* Exercise prompt *
Pull every "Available" line out of the data below.

* Input material *

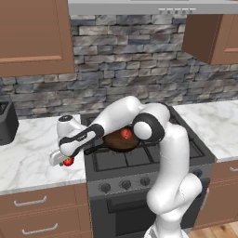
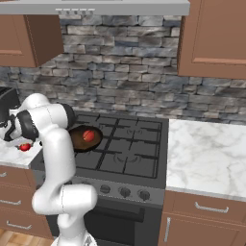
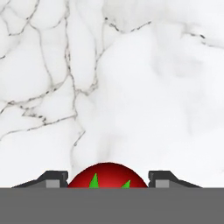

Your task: Place the pan on the front left burner on the stove. Then place the tomato and the onion in the pan and turn on the front left burner.

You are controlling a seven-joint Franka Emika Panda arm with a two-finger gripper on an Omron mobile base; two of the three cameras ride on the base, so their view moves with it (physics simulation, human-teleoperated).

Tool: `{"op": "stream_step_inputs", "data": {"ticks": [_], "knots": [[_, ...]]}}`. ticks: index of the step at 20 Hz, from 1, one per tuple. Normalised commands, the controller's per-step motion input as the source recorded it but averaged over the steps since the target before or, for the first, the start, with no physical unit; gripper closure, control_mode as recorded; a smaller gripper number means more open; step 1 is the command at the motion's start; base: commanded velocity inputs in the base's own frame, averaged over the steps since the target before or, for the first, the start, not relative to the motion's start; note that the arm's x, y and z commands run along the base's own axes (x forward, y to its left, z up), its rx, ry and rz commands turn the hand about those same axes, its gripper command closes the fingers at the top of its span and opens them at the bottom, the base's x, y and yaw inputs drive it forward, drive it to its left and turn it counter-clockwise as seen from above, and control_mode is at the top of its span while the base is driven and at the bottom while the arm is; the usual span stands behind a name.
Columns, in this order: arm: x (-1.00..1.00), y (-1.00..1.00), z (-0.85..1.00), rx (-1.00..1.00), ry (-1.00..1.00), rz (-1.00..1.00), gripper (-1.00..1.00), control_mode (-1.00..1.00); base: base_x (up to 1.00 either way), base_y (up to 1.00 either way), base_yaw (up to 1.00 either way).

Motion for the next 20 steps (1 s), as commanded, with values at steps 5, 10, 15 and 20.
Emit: {"op": "stream_step_inputs", "data": {"ticks": [5,10,15,20], "knots": [[-0.04,0.0,0.09,0.0,0.0,0.0,1.0,-1.0,0.0,0.0,0.0],[0.0,-0.01,0.24,0.0,0.0,0.0,1.0,-1.0,0.0,0.0,0.0],[0.0,-0.02,0.3,0.0,0.0,0.0,1.0,-1.0,0.0,0.0,0.0],[0.0,-0.08,0.36,0.0,0.0,0.0,1.0,-1.0,0.0,0.0,0.0]]}}
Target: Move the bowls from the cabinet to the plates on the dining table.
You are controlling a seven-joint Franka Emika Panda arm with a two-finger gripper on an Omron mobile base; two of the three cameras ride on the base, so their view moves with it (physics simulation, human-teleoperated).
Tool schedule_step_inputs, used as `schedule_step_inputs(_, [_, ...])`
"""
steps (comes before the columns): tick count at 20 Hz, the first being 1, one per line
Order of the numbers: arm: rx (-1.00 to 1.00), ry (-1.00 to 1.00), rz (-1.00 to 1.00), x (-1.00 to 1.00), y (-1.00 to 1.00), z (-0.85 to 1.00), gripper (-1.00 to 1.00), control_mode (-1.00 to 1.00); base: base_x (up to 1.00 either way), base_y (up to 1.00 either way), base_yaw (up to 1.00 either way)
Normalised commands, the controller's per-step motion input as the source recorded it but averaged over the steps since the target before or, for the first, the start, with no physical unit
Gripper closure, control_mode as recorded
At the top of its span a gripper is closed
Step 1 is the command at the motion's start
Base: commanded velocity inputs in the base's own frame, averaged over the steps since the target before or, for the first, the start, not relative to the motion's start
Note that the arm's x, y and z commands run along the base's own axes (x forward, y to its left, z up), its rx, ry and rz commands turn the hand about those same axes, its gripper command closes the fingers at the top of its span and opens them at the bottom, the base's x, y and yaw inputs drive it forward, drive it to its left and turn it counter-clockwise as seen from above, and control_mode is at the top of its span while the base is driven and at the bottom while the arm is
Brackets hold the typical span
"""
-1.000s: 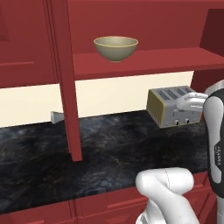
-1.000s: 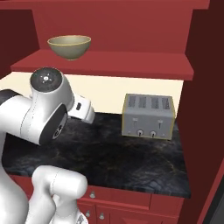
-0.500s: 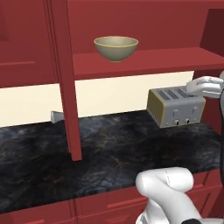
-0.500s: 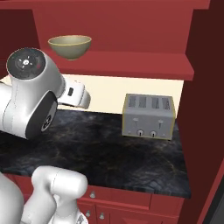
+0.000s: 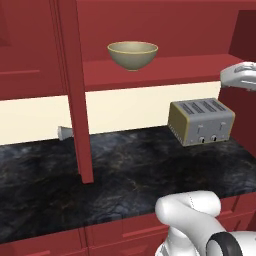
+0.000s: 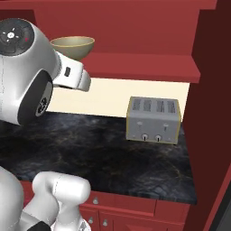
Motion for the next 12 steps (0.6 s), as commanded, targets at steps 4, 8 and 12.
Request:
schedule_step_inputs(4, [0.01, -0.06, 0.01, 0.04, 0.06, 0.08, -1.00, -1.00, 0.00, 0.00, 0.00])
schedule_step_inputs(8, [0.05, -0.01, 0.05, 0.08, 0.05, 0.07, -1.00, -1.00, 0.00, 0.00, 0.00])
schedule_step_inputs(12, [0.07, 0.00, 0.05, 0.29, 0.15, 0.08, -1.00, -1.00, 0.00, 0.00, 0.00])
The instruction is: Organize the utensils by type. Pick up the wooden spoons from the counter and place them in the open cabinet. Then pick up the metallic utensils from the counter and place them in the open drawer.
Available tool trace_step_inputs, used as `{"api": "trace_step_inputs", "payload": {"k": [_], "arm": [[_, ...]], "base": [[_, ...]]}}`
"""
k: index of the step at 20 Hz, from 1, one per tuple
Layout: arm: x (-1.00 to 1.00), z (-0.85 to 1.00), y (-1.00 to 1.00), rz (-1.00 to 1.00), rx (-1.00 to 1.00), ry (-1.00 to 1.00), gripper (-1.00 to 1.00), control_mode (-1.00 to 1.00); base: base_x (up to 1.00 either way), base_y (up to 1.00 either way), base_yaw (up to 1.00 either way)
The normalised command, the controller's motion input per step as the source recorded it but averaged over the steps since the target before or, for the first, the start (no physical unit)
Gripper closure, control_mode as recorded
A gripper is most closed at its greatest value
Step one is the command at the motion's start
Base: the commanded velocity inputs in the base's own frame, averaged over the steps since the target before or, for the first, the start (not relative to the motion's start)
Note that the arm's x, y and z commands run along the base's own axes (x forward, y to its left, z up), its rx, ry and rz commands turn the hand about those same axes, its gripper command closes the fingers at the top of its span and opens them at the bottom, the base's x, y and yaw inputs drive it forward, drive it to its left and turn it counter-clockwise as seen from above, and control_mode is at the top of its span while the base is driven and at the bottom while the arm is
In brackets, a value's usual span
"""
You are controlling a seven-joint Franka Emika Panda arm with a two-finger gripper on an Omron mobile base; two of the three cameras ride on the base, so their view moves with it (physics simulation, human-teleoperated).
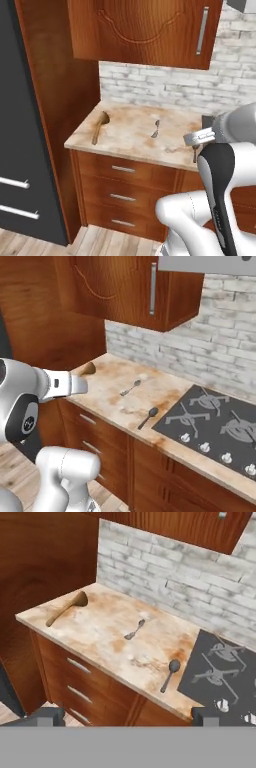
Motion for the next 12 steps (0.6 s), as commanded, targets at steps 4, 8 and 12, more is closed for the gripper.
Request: {"api": "trace_step_inputs", "payload": {"k": [4, 8, 12], "arm": [[0.00, 0.00, 0.00, 0.00, 0.00, 0.00, -1.00, 1.00], [0.00, 0.00, 0.00, 0.00, 0.00, 0.00, -1.00, 1.00], [0.00, 0.00, 0.00, 0.00, 0.00, 0.00, -1.00, 1.00]], "base": [[0.32, 0.80, -0.30], [0.07, 0.96, -0.18], [0.52, 0.69, -0.40]]}}
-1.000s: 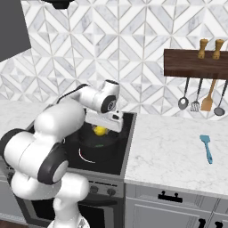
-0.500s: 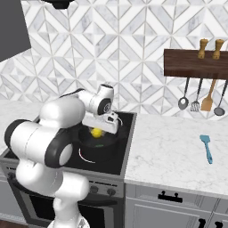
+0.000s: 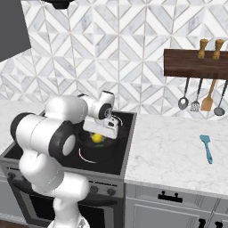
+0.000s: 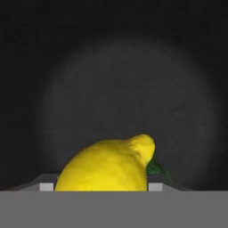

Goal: Put the broccoli and lemon in the pot. Retrieve the spatula and lightly stir the vegetables in the pot.

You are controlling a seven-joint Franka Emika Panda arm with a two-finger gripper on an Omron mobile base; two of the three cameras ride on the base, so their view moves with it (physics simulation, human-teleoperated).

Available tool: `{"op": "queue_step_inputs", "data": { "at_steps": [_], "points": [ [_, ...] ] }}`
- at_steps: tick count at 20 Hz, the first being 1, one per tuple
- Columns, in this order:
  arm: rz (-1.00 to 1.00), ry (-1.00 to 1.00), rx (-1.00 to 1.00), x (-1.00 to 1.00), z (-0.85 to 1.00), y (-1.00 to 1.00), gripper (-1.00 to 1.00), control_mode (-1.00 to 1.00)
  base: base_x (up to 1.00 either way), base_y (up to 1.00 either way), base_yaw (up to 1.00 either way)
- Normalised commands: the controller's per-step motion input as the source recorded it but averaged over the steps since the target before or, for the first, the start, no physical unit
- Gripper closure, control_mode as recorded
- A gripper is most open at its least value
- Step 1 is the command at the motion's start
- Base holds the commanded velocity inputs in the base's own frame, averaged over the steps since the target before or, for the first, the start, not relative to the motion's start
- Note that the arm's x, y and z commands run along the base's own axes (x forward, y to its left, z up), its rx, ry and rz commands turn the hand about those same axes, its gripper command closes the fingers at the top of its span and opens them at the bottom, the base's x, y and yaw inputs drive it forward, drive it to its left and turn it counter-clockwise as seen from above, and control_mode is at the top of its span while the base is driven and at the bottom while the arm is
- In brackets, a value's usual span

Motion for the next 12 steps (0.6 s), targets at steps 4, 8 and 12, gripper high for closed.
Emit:
{"op": "queue_step_inputs", "data": {
  "at_steps": [4, 8, 12],
  "points": [
    [0.00, 0.00, 0.00, 0.00, -0.14, 0.00, -1.00, -1.00, 0.00, 0.00, 0.00],
    [0.00, 0.00, 0.00, 0.00, -0.02, 0.00, -1.00, -1.00, 0.00, 0.00, 0.00],
    [0.00, 0.00, 0.00, 0.00, -0.02, 0.00, -1.00, -1.00, 0.00, 0.00, 0.00]
  ]
}}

* Task result *
Available tool trace_step_inputs, used as `{"api": "trace_step_inputs", "payload": {"k": [_], "arm": [[_, ...]], "base": [[_, ...]]}}`
Available tool: `{"op": "queue_step_inputs", "data": { "at_steps": [_], "points": [ [_, ...] ] }}`

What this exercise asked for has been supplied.